§ **About this task**: Set down the data below in full, exactly as it reads, but without the pictures.

§ **Exercise data**:

★ ★ ★ ★

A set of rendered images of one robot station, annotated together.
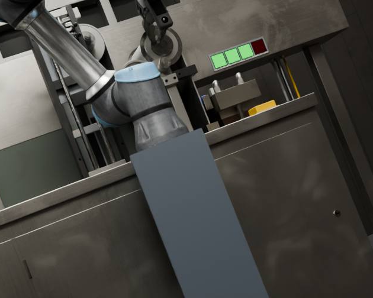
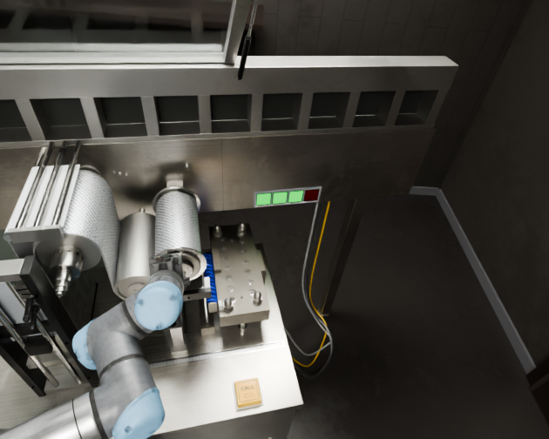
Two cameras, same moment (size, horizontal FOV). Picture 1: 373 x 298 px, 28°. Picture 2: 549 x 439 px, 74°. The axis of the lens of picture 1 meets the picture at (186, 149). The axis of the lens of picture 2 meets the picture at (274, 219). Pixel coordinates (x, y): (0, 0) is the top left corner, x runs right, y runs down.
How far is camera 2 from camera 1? 2.31 m
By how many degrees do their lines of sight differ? 46
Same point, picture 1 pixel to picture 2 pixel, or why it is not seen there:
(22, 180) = (12, 255)
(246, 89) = (255, 315)
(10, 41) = (3, 104)
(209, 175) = not seen: outside the picture
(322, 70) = not seen: hidden behind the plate
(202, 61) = (246, 195)
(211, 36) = (267, 175)
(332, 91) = (357, 210)
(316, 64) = not seen: hidden behind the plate
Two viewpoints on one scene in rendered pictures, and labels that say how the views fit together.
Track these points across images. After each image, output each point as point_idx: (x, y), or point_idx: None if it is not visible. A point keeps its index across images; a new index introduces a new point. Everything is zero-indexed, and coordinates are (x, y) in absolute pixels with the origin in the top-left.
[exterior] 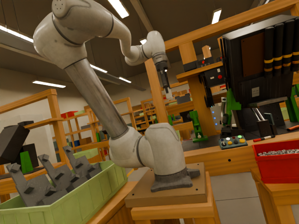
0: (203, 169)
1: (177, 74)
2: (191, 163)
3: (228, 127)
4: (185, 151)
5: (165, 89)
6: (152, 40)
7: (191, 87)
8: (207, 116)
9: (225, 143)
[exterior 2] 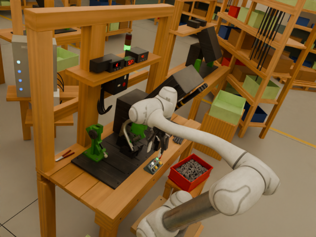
0: None
1: (95, 81)
2: (138, 196)
3: (133, 143)
4: (119, 184)
5: (162, 151)
6: (174, 104)
7: (90, 90)
8: (94, 122)
9: (154, 169)

★ ★ ★ ★

§ **Solution below**:
A set of rendered images of one robot station, annotated together.
Two cameras, same moment (size, horizontal FOV). Picture 1: 373 x 298 px, 28°. Picture 2: 549 x 439 px, 74°. The axis of the lens of picture 1 meets the picture at (186, 149). The axis of the lens of picture 2 meets the picture at (274, 219). Pixel coordinates (x, y): (0, 0) is the top left corner, x runs right, y runs down.
How far is camera 2 from camera 1? 2.31 m
By how many degrees do their lines of sight differ? 46
Same point, picture 1 pixel to picture 2 pixel, or why it is not seen there:
(22, 180) = (12, 255)
(246, 89) = (255, 315)
(10, 41) = (3, 104)
(209, 175) = not seen: outside the picture
(322, 70) = not seen: hidden behind the plate
(202, 61) = (246, 195)
(211, 36) = (267, 175)
(332, 91) = (357, 210)
(316, 64) = not seen: hidden behind the plate
Two viewpoints on one scene in rendered pictures, and labels that say how the views fit together.
Track these points across images. After each image, output each point as point_idx: (x, y), or point_idx: None if it is not visible. A point keeps its index across images; a new index introduces a new point. Everything is zero-indexed, and coordinates are (x, y) in absolute pixels with the origin in the top-left.
[exterior] 
0: (203, 169)
1: (177, 74)
2: (191, 163)
3: (228, 127)
4: (185, 151)
5: (165, 89)
6: (152, 40)
7: (191, 87)
8: (207, 116)
9: (225, 143)
[exterior 2] 
0: None
1: (95, 81)
2: (138, 196)
3: (133, 143)
4: (119, 184)
5: (162, 151)
6: (174, 104)
7: (90, 90)
8: (94, 122)
9: (154, 169)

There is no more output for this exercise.